In the artist’s imagination, the carousel was spinning but stopped working and left ghostly marks on the walls. Traces of childhood, for Jannick Deslauriers who has always been interested in memory, existence, the intimacy of the body. Hence the title of his work, Phasmes, named after this mimetic insect that imitates its surrounding nature by recording its physical memory.

Everyone will interpret Phasmids in their own way. It remains that this instinctive work is remarkable. When we pass to the basement – ​​where his crinoline float is – and to the mezzanine where the artist has placed other textile works (including a line of electric poles, a camera, a sewing machine and the ghost in polyester and tulle from the facade of the former Queen’s Hotel in Montreal), we realize that Jannick Deslauriers now gives more substance to his artistic approach.

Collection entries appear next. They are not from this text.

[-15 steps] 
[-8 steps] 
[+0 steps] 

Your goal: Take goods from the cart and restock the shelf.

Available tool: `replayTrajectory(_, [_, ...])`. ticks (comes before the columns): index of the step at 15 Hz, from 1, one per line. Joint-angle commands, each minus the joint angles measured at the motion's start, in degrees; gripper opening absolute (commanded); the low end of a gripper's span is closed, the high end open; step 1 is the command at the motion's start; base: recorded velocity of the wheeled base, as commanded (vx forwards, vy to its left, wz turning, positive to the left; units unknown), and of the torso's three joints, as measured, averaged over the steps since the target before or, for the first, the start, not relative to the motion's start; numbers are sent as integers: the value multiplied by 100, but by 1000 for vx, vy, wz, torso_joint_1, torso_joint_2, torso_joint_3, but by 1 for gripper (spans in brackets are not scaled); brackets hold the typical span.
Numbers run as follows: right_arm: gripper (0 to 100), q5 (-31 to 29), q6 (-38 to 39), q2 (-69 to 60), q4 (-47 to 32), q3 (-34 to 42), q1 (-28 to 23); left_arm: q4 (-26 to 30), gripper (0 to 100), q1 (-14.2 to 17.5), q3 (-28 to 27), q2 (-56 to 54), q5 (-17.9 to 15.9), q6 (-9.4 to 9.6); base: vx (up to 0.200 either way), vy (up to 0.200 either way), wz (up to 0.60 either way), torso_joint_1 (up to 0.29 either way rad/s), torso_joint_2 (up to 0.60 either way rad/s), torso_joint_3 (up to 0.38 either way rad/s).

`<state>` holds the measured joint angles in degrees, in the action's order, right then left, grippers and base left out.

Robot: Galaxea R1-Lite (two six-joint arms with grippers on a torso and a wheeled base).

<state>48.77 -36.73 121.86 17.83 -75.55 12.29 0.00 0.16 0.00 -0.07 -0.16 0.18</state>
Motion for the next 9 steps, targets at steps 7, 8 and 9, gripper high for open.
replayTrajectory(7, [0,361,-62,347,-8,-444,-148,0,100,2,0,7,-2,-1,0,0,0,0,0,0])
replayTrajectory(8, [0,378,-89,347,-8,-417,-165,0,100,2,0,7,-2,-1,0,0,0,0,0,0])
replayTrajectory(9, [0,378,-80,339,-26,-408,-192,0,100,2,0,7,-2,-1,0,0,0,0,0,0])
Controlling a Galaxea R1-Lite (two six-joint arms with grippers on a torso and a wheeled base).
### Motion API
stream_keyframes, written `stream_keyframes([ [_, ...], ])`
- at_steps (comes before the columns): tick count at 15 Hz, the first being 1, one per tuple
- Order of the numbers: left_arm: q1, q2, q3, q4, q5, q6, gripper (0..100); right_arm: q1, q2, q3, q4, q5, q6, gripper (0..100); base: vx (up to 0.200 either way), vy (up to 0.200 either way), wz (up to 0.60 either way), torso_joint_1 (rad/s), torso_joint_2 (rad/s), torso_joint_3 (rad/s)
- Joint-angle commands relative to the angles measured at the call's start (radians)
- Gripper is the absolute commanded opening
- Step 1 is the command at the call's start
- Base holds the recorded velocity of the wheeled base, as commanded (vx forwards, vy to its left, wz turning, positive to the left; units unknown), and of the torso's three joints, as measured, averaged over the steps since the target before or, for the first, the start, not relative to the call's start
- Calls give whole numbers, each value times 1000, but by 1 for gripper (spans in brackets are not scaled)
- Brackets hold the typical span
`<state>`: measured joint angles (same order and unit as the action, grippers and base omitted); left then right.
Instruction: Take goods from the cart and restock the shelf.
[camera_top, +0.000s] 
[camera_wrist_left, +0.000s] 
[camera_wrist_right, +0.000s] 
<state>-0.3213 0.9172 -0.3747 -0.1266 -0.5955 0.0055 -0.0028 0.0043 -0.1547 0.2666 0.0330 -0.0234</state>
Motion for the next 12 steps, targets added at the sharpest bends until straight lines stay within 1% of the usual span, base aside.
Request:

“It’s true,” she said. I needed to get rid of the seductive object a bit. I wanted something rawer. That’s why I like Louise Bourgeois, Teresa Margolles and Anselm Kiefer. And my mastery allowed me to move towards something more liberated. It’s not for nothing that Eva Hesse influences me! »

The exhibition is accompanied by a beautiful 164-page catalog that analyzes this corpus, with the participation of curator Anaïs Castro and artist François Morelli. What feast us on this astonishing and voluble deployment. Finally, the tornado at 1700 La Poste is the stuff of this artist who has just turned 40, who drinks up all kinds of reading and influences, and who has chosen to dare. Isabelle de Mévius is also partly responsible for this intrepid and galvanizing gale that swept through the art center, she who, for nearly 10 years, has never ceased to amaze us with quality exhibitions that are, each time, veritable gusts of fresh air.